The Extreme Geek piece by Cory Doctorow on writing tools reminds me of Jim Coombs's tools. Writers using geek tools to aid the research and composition process. Coomb's tools used XEDIT under IBM's mainframe VM/CMS operating system. His tools were implemented well before the web and so not much evidence of their existence is easily found today. This period is captured in McCarty's HUMANIST: Lessons from a Global Electronic Seminar.

FYI: The timing of local news cycles

The timing of local news cycles nicely supports some of what I wrote about in yesterday's Journalism and the new news organization's three products.

Journalism and the new news organization's three products

I agree with comments (other places) that much of the discussion about the demise of newspapers did not distinguish newspaper publishing and journalism. The newspaper publishing business model is on its last legs. While I will miss the physical artifact I don't mind seeing it go. Journalism, however, is needed now more than at any other time in its history.

Government at all levels encompasses more of people's lives that ever before. It is huge: from products to processes to places there is not much that is not touched by a regulation. Without investigative journalism we, as a country, will be lost. Any corruption we have now will pale in comparison to what we will have. Any danger we have now will pale in comparison to the future dangers we will have. Journalists study these things. They are the nudge that gets answers. Journalism needs to be supported.

There is talk that David Geffin will buy the New York Times and make it a non-profit. Something like what was done for the St Petersburg Times in Florida. On the surface this seems like a good thing for the New York Times. However, given how much debt the Times has it is already a non-profit. But seriously, making all news entities non-profits does not make long term sense. I am sure that there is enough philanthropic money out there to do it but journalism needs to stand on its own feet. We don't want "journalism" to have the same air as "academic" has today -- work distinct and unrelated to everyday lives.

What to do? My opinion is that news organizations need three products. The products are distinguished by factors of intellectual effort and historical perspective. Each has a different business model. They all derive benefit from skills and act of investigative journalism.

The first product is the "news stream." The recently released Times Wire is a model presentation for this. News streams represent the events and reportage happening now. A better Twitter for the news room. The content is enough for the reader to get the gist of the story. Sometimes the content comes from journalists but content can automatically from the raw data available from sources such as government administration, police, fire, hospitals, etc. Overall, there is very little editing that does into the news stream. The news stream is paid for by advertising.
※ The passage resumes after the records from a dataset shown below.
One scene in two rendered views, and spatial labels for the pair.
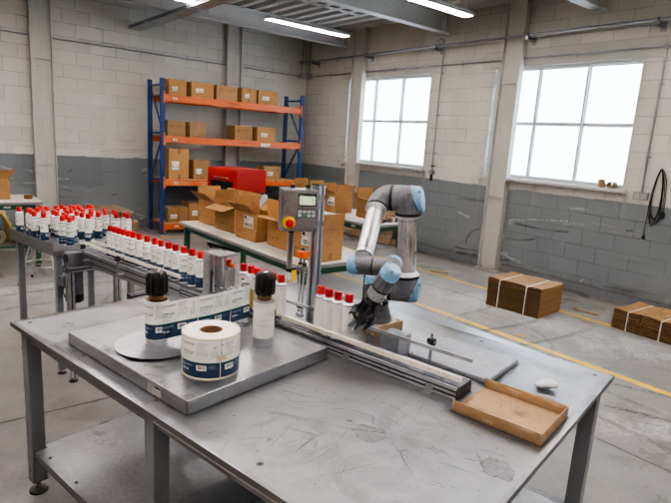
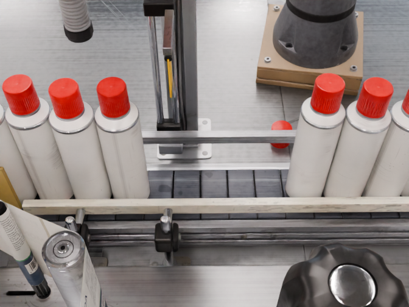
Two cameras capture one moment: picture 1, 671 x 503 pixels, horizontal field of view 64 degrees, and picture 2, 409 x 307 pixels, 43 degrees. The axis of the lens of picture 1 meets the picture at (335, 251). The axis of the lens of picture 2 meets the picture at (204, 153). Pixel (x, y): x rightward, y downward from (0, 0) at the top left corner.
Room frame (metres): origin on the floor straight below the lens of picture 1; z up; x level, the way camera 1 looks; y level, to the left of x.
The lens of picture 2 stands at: (2.00, 0.43, 1.47)
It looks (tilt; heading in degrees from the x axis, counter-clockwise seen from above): 50 degrees down; 321
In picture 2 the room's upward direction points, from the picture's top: straight up
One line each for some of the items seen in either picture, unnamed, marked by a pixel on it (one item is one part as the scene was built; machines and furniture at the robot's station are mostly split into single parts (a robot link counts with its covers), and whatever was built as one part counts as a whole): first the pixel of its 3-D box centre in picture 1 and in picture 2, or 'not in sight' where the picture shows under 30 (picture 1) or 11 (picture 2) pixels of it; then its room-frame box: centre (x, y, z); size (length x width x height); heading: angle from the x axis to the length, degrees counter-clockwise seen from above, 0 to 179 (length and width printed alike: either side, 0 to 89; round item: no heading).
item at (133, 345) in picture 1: (157, 343); not in sight; (1.96, 0.66, 0.89); 0.31 x 0.31 x 0.01
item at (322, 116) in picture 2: (320, 308); (315, 142); (2.24, 0.05, 0.98); 0.05 x 0.05 x 0.20
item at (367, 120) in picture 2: (328, 311); (357, 147); (2.20, 0.02, 0.98); 0.05 x 0.05 x 0.20
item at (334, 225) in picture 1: (317, 234); not in sight; (4.22, 0.15, 0.97); 0.51 x 0.39 x 0.37; 135
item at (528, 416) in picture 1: (510, 408); not in sight; (1.69, -0.62, 0.85); 0.30 x 0.26 x 0.04; 51
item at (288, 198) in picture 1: (298, 209); not in sight; (2.45, 0.18, 1.38); 0.17 x 0.10 x 0.19; 106
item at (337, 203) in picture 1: (335, 197); not in sight; (7.15, 0.06, 0.97); 0.42 x 0.39 x 0.37; 127
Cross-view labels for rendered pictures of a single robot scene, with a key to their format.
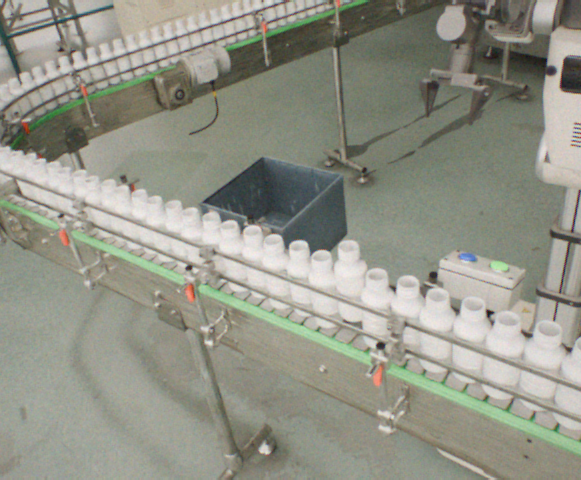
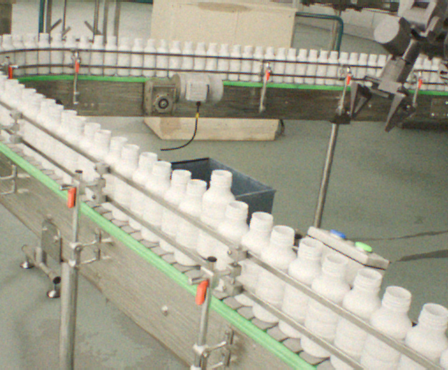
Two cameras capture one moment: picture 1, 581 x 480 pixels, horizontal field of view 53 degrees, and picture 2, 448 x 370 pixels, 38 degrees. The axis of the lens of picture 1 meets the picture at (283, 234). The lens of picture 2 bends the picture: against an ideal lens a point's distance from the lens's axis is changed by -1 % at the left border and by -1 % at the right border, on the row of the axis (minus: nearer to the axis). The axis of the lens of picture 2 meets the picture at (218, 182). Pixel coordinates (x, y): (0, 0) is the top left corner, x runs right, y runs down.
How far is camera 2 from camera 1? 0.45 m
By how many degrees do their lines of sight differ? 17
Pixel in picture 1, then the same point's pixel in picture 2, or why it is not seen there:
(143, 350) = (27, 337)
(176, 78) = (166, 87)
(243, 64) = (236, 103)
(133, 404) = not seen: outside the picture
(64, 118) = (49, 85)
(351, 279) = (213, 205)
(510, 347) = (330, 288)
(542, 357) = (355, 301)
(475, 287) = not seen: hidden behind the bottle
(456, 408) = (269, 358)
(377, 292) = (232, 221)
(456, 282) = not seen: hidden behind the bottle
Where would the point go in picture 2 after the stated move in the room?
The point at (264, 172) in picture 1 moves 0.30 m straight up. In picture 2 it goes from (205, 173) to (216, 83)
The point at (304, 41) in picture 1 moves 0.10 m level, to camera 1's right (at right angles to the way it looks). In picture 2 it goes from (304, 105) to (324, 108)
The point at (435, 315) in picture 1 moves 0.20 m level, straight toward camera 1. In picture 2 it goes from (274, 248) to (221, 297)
It is free to the reader.

The second product is the "news edition." Its primary function is to present a day's or a week's worth of general local and regional news and information to the public. It is similar to the newspapers and news magazines we have today. This contains some of what is in news stream but in longer form. Long form investigative pieces are its bread and butter. What is investigated is, in part, driven by the readers choices. The news edition is paid for by advertising, subscriptions, and single issue purchases. Advertisements must be subscriber specific (just as Google search is today) so a higher advertising rate can be charged.
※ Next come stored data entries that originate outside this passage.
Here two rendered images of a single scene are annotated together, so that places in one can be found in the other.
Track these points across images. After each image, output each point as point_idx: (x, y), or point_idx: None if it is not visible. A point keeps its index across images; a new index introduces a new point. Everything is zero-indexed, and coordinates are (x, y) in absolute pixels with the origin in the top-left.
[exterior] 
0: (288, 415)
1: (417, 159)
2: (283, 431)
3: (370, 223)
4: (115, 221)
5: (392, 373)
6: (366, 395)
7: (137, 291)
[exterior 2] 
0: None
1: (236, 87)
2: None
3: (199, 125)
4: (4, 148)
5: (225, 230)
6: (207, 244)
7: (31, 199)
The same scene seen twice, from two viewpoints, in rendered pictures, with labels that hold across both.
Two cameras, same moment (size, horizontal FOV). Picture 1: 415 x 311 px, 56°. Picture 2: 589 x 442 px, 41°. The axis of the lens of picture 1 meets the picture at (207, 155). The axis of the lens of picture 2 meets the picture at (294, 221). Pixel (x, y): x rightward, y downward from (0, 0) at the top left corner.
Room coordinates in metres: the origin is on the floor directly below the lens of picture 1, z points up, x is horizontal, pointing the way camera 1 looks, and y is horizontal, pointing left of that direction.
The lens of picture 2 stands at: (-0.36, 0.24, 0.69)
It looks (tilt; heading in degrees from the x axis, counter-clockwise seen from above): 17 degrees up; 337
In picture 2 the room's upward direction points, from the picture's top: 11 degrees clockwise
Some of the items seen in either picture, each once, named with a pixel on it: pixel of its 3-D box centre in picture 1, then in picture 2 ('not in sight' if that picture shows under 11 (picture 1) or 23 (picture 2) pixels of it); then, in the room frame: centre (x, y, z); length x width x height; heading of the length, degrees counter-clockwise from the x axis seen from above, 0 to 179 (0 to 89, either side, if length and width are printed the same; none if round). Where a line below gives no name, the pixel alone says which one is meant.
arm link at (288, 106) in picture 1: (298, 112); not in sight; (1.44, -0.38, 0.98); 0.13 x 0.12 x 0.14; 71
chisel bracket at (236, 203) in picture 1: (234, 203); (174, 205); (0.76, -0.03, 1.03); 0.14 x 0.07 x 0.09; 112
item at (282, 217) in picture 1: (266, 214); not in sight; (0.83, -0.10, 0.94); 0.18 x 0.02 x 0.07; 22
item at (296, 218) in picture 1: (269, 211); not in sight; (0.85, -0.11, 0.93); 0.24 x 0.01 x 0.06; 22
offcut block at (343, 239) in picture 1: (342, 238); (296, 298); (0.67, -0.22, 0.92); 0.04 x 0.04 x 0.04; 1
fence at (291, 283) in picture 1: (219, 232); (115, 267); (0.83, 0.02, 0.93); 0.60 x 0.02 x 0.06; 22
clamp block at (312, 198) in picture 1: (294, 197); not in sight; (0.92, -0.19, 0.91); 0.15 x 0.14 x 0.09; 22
The third product is the "news horizon." They are reports containing a deep investigative analysis of a single topic. "Commercial Fishing in South Kingstown", for example. It is informed by the current and historical trends and the current and historical facts. Depending on the topic it is updated biennially , yearly, or quarterly. It is considered the principle source of an objective perspective on the topic. Its readers are businesses and investors and sometimes the general public. The news horizon is a subscription service and single issue purchases. Any advertising would be limited to an underwriting notice.